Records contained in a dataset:
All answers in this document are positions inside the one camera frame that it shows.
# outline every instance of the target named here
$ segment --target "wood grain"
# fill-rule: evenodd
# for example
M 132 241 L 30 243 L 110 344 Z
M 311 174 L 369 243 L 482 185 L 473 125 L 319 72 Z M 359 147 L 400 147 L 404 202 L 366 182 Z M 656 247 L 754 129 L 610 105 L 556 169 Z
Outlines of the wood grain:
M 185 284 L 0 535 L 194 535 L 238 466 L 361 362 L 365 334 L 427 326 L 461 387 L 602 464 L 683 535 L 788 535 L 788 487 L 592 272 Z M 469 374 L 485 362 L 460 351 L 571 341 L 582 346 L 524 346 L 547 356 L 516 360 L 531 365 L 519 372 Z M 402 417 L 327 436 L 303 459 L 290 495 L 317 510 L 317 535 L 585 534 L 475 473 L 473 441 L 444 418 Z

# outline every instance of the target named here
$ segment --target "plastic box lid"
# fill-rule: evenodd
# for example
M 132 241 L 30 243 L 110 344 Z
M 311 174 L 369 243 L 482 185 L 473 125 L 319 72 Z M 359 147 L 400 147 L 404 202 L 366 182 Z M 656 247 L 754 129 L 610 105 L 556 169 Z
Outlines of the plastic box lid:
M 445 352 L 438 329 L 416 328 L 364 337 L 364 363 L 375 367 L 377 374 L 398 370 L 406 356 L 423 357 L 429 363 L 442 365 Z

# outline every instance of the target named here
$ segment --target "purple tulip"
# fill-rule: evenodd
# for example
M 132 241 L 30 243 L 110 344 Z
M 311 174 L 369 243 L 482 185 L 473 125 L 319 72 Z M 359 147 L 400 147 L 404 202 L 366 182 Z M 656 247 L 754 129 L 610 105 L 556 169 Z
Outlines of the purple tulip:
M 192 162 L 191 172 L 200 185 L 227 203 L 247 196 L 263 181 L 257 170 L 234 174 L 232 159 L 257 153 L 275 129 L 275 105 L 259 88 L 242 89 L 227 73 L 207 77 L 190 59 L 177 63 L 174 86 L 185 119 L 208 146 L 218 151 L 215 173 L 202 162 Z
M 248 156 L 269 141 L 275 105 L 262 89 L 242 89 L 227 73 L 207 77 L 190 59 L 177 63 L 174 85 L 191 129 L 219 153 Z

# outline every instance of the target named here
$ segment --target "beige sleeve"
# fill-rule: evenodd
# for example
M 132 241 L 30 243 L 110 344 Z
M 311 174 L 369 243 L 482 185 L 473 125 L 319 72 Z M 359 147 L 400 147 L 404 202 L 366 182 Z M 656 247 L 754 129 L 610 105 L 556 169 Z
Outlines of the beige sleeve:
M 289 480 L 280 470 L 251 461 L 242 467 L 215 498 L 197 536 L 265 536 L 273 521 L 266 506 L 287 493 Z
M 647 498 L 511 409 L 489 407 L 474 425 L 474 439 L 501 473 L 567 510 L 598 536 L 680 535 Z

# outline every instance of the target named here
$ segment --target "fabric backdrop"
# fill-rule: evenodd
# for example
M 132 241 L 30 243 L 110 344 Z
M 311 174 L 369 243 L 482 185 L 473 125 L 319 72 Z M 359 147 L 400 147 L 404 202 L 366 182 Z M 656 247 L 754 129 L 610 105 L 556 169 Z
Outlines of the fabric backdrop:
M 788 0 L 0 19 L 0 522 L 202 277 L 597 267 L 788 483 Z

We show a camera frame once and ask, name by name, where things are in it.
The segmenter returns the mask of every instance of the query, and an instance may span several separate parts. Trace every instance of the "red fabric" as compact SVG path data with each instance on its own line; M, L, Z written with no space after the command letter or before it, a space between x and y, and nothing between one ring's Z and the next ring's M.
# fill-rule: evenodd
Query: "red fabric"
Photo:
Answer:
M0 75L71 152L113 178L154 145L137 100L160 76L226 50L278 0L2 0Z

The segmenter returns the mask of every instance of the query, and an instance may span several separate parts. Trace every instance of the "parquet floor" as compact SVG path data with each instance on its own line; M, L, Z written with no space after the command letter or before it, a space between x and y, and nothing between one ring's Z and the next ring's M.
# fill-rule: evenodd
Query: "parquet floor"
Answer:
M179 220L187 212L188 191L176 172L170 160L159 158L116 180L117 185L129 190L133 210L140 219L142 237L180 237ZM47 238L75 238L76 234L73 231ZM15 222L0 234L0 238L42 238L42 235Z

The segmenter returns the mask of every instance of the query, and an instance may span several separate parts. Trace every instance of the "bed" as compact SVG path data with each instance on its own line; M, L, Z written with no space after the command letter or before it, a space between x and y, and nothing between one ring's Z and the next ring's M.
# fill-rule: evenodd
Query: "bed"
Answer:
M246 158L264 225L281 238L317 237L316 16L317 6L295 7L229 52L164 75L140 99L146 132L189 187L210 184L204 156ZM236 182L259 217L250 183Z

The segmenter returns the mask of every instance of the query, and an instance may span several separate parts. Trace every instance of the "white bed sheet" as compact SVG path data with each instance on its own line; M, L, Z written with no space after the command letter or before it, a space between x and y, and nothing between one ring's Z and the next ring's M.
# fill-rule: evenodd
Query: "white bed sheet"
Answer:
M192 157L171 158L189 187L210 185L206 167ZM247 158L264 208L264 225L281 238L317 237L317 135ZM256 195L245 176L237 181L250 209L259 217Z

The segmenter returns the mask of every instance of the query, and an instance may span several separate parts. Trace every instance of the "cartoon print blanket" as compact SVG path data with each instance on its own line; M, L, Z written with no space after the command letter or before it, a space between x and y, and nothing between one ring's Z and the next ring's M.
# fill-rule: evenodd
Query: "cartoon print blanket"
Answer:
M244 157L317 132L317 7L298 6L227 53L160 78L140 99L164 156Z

* _What you are asked to do_: Copy the lines from the entries above in which the word "camera" appears.

* _Written answer_:
All answers in this document are positions inside the one camera frame that it shows.
We show a camera frame once and ask, name by name, where things are in it.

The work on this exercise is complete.